Zambia Art Safari 2025.

Once again in 2025 I returned to Mfuwe Lodge in Zambia’s South Luangwa National Park to lead my latest art safari tour. This very special trip combines some of Africa’s finest wildlife viewing with a multi-day animal sculpture workshop, providing a uniquely immersive experience. 

Zambia Art Safari Tour 2026

We arrived in South Luangwa later in the season to be greeted by the first rains. All around us the African plains were greening up before our eyes. An advantage of coming at this time of year is fewer visitors and so fewer safari vehicles. For much of the time we had this incredible park to ourselves.

Zambia safari tour

I always start my safaris with a presentation and demo. This time I thought it would be fun to ask the group what they would like me to sculpt for them. They chose an elephant.

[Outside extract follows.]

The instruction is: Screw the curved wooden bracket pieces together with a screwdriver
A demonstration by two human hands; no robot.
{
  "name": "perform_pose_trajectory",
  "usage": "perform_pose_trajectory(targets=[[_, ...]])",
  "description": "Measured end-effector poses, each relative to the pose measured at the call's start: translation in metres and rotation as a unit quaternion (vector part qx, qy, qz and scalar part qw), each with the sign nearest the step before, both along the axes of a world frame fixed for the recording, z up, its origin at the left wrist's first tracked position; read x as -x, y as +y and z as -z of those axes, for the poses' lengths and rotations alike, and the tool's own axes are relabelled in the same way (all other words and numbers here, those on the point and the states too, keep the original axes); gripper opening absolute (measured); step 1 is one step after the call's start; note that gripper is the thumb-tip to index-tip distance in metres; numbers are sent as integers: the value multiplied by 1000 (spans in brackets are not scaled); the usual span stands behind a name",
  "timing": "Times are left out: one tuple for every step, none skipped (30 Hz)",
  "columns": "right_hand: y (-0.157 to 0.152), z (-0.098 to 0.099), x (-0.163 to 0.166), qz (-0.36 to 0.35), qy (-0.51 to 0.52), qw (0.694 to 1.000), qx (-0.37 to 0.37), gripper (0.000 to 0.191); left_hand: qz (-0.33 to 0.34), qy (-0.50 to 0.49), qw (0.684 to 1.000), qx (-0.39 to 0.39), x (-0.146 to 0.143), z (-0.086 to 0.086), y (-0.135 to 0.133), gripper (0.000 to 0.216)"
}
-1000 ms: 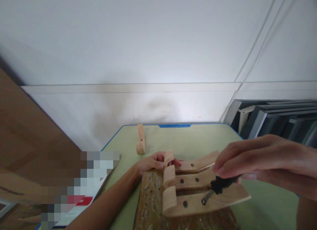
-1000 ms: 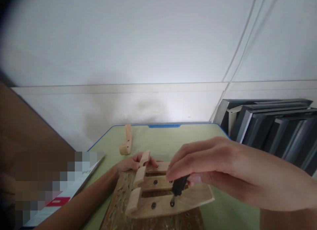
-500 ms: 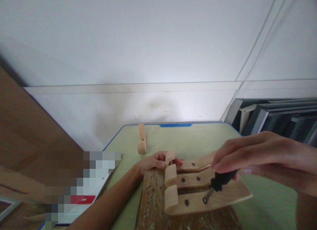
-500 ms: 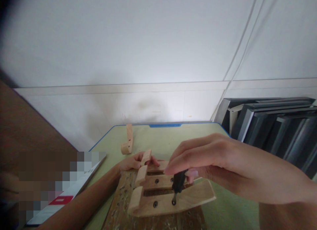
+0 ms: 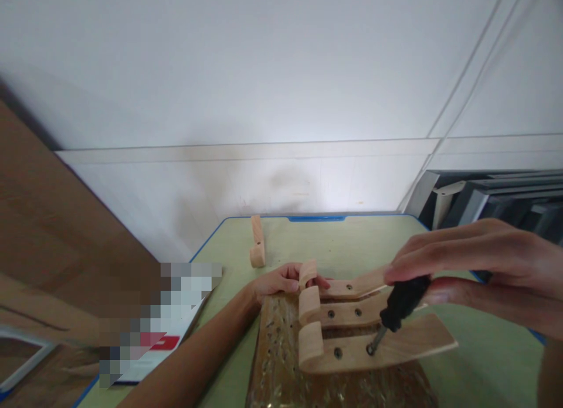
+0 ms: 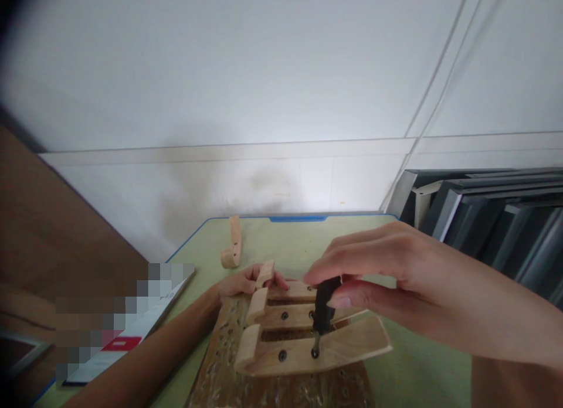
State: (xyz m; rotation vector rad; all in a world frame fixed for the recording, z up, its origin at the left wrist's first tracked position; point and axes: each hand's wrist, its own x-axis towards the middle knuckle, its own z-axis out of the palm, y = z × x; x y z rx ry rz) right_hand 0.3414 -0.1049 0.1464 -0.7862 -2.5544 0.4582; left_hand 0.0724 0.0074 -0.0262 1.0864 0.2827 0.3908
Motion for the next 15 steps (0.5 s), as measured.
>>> perform_pose_trajectory(targets=[[0, 1, 0, 4, 3, 1000, -3, 29, 2, 0, 1000, 0, 0, 0, 0, 37], [-1, 1, 0, 12, 6, 1000, -8, 29, 4, 1, 1000, 0, -1, -1, 0, 39], [-1, 2, 1, 22, 6, 1000, -13, 28, 6, 2, 1000, 0, -1, -1, -1, 40], [-1, 2, 2, 28, 7, 999, -19, 27, 7, 3, 1000, -1, -1, -1, -1, 41], [-1, 3, 3, 32, 6, 999, -23, 25, 7, 4, 1000, -3, -1, -1, -1, 41], [-2, 3, 4, 33, 4, 999, -28, 24, 6, 4, 1000, -6, -1, -2, -1, 41], [-2, 4, 4, 35, 4, 999, -33, 22, 5, 4, 1000, -9, -1, -2, -1, 41], [-2, 4, 5, 39, 3, 999, -35, 20, 4, 5, 1000, -11, 0, -2, -1, 42], [-2, 4, 5, 47, 3, 998, -37, 18, 3, 6, 1000, -13, 0, -2, -1, 42], [-2, 5, 6, 54, 3, 998, -37, 16, 3, 8, 1000, -15, 0, -2, -1, 44], [-2, 5, 6, 61, 2, 997, -37, 15, 4, 10, 1000, -16, 0, -2, -1, 45], [-1, 5, 6, 64, 3, 997, -39, 15, 5, 12, 1000, -16, 0, -2, -1, 45], [-1, 6, 6, 65, 4, 997, -40, 15, 5, 13, 1000, -16, 0, -2, -1, 45], [-1, 6, 5, 64, 4, 997, -41, 15, 5, 13, 1000, -17, -1, -2, -1, 44], [0, 6, 5, 63, 4, 997, -43, 15, 5, 13, 1000, -17, -1, -2, -1, 43]])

I like to show my students how sculpture can be used to tell the animal’s story, by manipulating the trunk, ears and legs to suggest whether the animal is listening, leading or drinking.

Animal Sculpture Workshop Zambia

During the coming week my students would work on developing both their observation and modelling skills to bring their animal sculptures to life. This is the magic of running an animal sculpture workshop in a place like Zambia. We can translate our experience in the field into our art.

This is a uniquely rewarding process, and there really is nothing more exciting for an artist. By immersing themselves in both the environment and their art, students are able to make rapid and often transformative progress, taking their skills to a new level. Most of our Zambia group chose to sculpt elephants. Of all the amazing wildlife on offer within the Park, elephants are perhaps the animals we are mostly likely to see during our game drives. This enables me to point out key features of their anatomy, movement and behaviour, all of which are essential for bringing an animal to life in clay.

Leopard Zambia Africa

As in previous years, our 2025 visit to Zambia was once again all about the leopard. We saw them on every single game drive. Anywhere else in Africa, this would simply be unheard of. I was particularly pleased to come across the local leopard Lucy with her two cubs. We had seen the family last year. Now, a year later, the cubs had grown into two impressive male subadults, both of whom were just as nonchalant about our presence as their mother. More than once these young males walked right up to our vehicle or spread themselves out to rest just beside it.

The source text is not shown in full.